Soggy ground in and around 7,500 acres farmed by the Willis family in four Kansas counties was a relief in a region frustrated by the dry spell. Lack of rain has elevated reliance on the already-stressed underground water resource known as the Ogallala Aquifer. Drought is expected to diminish corn, wheat, soybean and sorghum yields in Kansas at the same time crop input costs of fuel and fertilizer have escalated.

“This drought is real,” Willis told the Senate Agriculture Committee in Washington, D.C. “The problem is real. It cannot be kicked down the road. It cannot be kicked down the road, at least in western Kansas.”

Willis was in the nation’s capital with Earl Lewis, chief engineer of water resources at the Kansas Department of Agriculture, to testify Tuesday about persistent water woes.

U.S. Sen. Roger Marshall, a Kansas Republican on the agriculture committee, said alarming shortages in far West population centers had received steady public attention. He said issues with the Arkansas River, which winds through Kansas, were significant but less well known.

“Through much of Kansas, unfortunately, it’s like a four-wheeler trail,” Marshall said.

He said one-third of Kansas was experiencing severe drought. One consequence, the senator said, was a projected decline of 100 million bushels in this year’s wheat harvest. Shrinking the harvest by one-third could cost breadbasket farmers in Kansas about $1 billion, he said.

“This lack of rain not only hurts farm production at its most crucial time, but also adversely affects ranchers and families who fall victim to raging wildfires across the plains, incurring hundreds of thousands of dollars lost in assets, and at their worst, homes and lives,” Marshall said.

Lewis, the water engineer at the state Department of Agriculture, told federal lawmakers the Western States Water Council representing Kansas and 17 other states believed Congress had an important role in responding to drought. He said collection, analysis and distribution of rain data to all levels of government and individual producers was essential to formation and acceptance of intervention policies.

He said local, state and federal officials ought to collaborate on drought strategies and government should share costs of remediation with farmers looking for a way out of the crisis. Federal programs focused on soil conservation can be tweaked to place more emphasis on water management and irrigation issues, he said.

“The situation in the West is dire,” Lewis said. “The situation on the Great Plains is similar in the fact that over time we are receiving less precipitation and are challenged by drought.”

Lewis said drought prompted farmers to pump extra water from the Ogallala Aquifer, an instinct that contributed to a more rapid decline in that water source.

“If we don’t act we’ll end up with a situation of that resource going away as well as agriculture production associated with that irrigation,” he said.

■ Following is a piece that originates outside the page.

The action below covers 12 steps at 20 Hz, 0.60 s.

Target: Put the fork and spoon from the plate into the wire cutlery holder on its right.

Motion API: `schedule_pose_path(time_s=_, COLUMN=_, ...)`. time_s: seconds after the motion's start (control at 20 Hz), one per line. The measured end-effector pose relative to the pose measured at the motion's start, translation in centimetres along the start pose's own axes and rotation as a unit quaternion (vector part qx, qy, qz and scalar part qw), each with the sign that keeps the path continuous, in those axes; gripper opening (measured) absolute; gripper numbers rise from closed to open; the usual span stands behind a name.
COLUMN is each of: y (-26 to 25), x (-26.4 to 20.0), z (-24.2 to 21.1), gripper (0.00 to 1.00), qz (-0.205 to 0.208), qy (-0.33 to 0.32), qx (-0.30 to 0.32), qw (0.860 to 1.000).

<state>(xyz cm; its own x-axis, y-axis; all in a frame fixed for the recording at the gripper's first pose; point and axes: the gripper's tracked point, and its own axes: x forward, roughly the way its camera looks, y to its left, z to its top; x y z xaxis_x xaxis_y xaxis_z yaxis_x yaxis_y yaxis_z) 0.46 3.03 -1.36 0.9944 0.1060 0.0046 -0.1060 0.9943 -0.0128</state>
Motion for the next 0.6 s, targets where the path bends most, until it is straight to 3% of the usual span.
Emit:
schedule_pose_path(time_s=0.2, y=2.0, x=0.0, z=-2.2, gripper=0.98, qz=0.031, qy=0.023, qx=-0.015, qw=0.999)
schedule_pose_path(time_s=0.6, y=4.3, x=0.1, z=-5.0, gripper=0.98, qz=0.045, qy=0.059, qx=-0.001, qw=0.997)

Willis said in his first year farming in southwest Kansas he irrigated his crops to the extent that it lowered the water level in his wells by an average of 10 feet. He said he knew that rate was unsustainable, but he also understood investments in conservation had to be balanced with the need to be profitable.

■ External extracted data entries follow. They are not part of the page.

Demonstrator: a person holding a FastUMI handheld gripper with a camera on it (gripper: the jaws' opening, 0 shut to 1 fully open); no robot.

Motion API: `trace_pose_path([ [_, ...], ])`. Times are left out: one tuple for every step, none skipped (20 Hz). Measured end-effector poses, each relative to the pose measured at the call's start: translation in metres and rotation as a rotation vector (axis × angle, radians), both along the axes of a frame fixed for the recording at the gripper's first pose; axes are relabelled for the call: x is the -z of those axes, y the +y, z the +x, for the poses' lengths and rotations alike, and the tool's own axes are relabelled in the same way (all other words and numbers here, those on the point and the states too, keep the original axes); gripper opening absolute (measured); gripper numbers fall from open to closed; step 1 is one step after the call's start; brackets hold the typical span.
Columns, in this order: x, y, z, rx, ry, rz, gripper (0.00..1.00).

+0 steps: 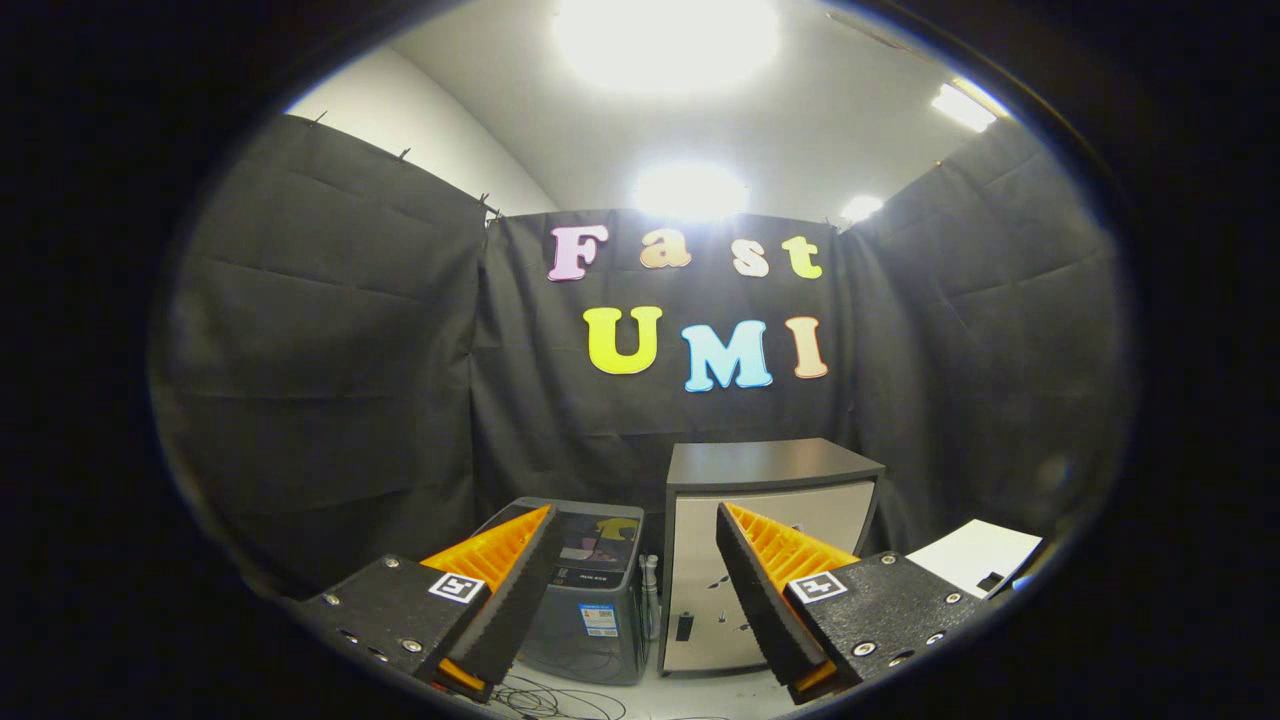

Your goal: Put the clothes into the washing machine and then close the washing machine lid.

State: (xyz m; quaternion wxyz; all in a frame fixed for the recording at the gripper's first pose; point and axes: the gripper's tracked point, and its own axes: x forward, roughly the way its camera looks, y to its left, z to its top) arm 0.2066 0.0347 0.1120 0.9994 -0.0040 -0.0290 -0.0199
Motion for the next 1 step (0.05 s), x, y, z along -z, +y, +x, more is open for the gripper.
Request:
trace_pose_path([
  [0.0002,-0.0012,-0.0012,0.010,-0.003,0.003,0.95],
])
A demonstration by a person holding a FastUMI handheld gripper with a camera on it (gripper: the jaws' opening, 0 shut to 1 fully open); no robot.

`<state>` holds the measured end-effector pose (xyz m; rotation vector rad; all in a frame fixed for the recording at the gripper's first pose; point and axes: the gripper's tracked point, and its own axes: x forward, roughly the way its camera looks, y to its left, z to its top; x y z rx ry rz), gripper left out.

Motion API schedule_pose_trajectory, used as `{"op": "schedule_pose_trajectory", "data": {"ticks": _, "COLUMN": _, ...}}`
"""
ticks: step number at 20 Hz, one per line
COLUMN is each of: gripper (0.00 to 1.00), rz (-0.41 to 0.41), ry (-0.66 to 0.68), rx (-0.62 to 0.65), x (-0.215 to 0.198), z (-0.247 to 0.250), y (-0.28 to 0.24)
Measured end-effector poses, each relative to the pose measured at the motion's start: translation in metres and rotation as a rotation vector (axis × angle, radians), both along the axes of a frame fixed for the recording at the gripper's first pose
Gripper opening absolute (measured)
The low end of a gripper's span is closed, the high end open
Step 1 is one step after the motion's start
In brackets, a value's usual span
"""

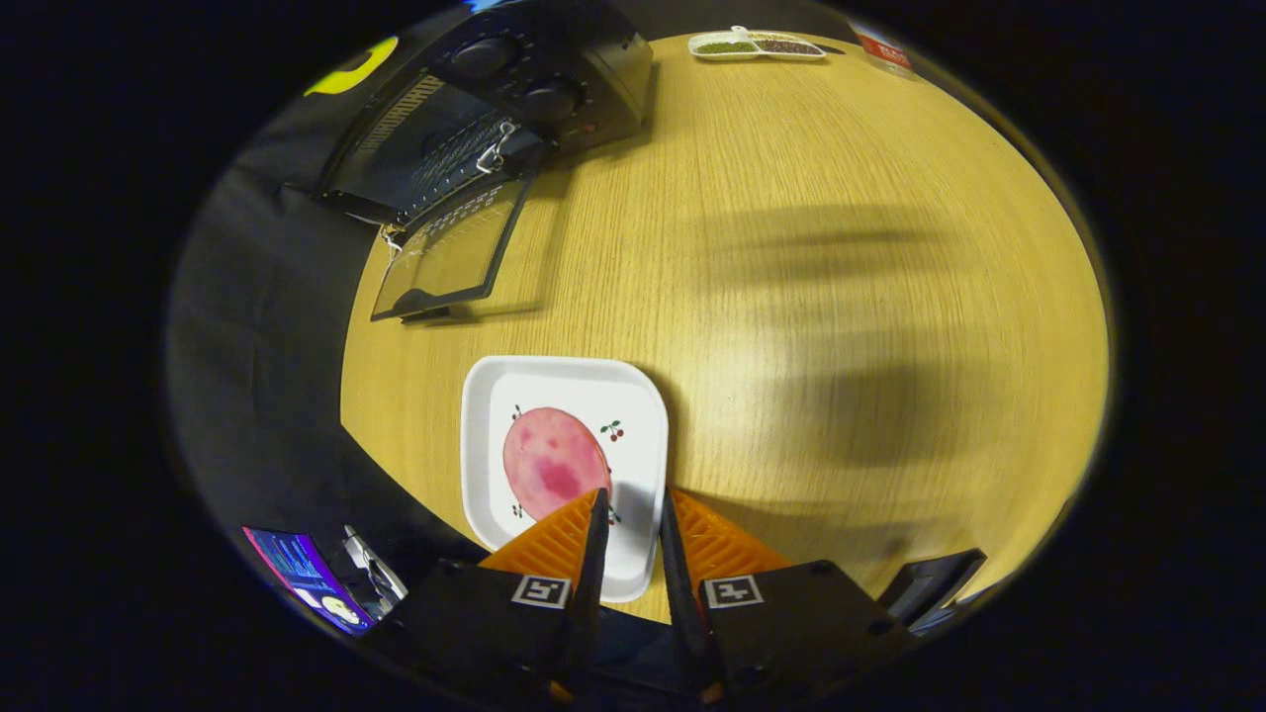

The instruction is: Open the toaster oven, put the food inside, and close the toaster oven door.

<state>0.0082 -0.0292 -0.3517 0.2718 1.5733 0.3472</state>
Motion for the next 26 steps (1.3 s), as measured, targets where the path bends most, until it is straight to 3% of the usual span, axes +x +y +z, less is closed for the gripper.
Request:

He replaced irrigation sprinkler systems, set moisture probes deep in the ground and turned to telemetry to better monitor operation of water wells. Remote controls were added to circle irrigation equipment so sprinklers could be instantly shut down if there was a mechanical problem with a pivot. His corn-soybean-corn crop rotation was altered to include sorghum, a hearty plant he said was suited for dry southwest Kansas.

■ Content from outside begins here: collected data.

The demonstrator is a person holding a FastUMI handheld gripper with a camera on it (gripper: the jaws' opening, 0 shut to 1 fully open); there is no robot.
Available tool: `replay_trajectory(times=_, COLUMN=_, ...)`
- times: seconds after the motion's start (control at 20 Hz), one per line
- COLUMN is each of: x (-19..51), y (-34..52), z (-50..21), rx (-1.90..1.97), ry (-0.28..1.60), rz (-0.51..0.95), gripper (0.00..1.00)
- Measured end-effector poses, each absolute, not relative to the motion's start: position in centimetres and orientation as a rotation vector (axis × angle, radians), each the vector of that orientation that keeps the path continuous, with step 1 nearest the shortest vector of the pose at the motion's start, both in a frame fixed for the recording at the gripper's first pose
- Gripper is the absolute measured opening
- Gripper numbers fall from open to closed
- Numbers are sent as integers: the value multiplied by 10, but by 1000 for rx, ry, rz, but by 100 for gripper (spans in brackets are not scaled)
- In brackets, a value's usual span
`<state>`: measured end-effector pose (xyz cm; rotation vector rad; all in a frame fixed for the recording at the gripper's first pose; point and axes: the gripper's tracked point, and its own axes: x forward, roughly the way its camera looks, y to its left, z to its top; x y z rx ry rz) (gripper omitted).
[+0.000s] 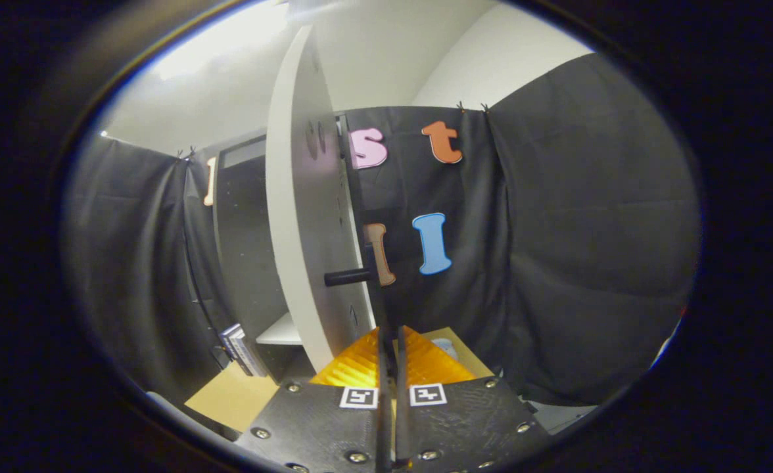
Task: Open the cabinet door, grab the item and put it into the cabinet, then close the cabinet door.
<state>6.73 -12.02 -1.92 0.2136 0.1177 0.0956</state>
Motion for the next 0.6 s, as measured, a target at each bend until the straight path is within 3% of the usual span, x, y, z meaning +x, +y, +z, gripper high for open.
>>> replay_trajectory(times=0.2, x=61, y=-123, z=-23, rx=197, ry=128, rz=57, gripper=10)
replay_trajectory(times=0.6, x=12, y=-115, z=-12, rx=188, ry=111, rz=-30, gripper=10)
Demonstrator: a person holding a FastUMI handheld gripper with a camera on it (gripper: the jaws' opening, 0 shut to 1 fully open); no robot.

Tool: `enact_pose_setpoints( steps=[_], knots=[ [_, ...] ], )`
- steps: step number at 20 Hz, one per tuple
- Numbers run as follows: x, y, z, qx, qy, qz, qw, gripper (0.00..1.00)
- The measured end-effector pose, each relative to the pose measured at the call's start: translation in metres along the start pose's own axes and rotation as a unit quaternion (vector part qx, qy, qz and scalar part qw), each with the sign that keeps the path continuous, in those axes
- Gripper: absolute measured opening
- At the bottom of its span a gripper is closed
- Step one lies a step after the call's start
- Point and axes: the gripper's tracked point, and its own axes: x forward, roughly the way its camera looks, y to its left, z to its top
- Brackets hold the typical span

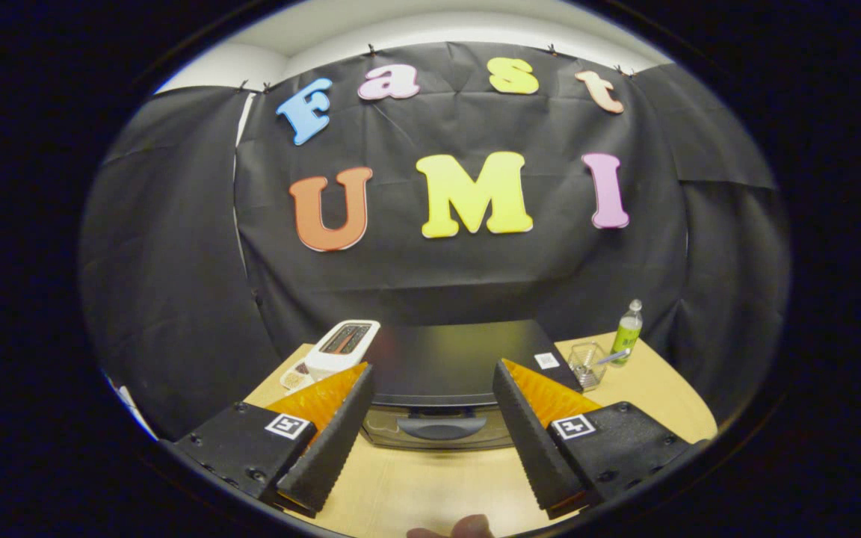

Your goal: Open the toaster oven, put the food inside, and close the toaster oven door.

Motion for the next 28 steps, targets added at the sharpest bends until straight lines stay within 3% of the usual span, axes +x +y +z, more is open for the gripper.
enact_pose_setpoints(
  steps=[7,11,17,28],
  knots=[
    [0.069,-0.011,-0.074,0.007,0.059,-0.019,0.998,1.00],
    [0.086,-0.019,-0.085,-0.002,0.064,-0.035,0.997,1.00],
    [0.068,-0.017,-0.100,-0.032,0.072,-0.034,0.996,1.00],
    [-0.001,-0.019,-0.179,-0.033,0.149,-0.005,0.988,1.00]
  ],
)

He said modification of the farm’s approach to water consumption saved 1.2 billion gallons over a six-year period. That represented a 50% reduction in water use without sacrificing net farm income, he said.

“That’s real water and that will be there for my son, for my grandson and for the way of life that we chose to live,” Willis said.

Willis, chief executive officer at ethanol producer Conestoga Energy Holdings, urged the U.S. Senate to reform federal farm aid programs so they were flexible enough to enable farmers to respond to seasonal shifts in environmental and economic conditions. He said federal incentives in the new farm bill could help convince producers to adopt technology or practices capable of conserving ground and surface water.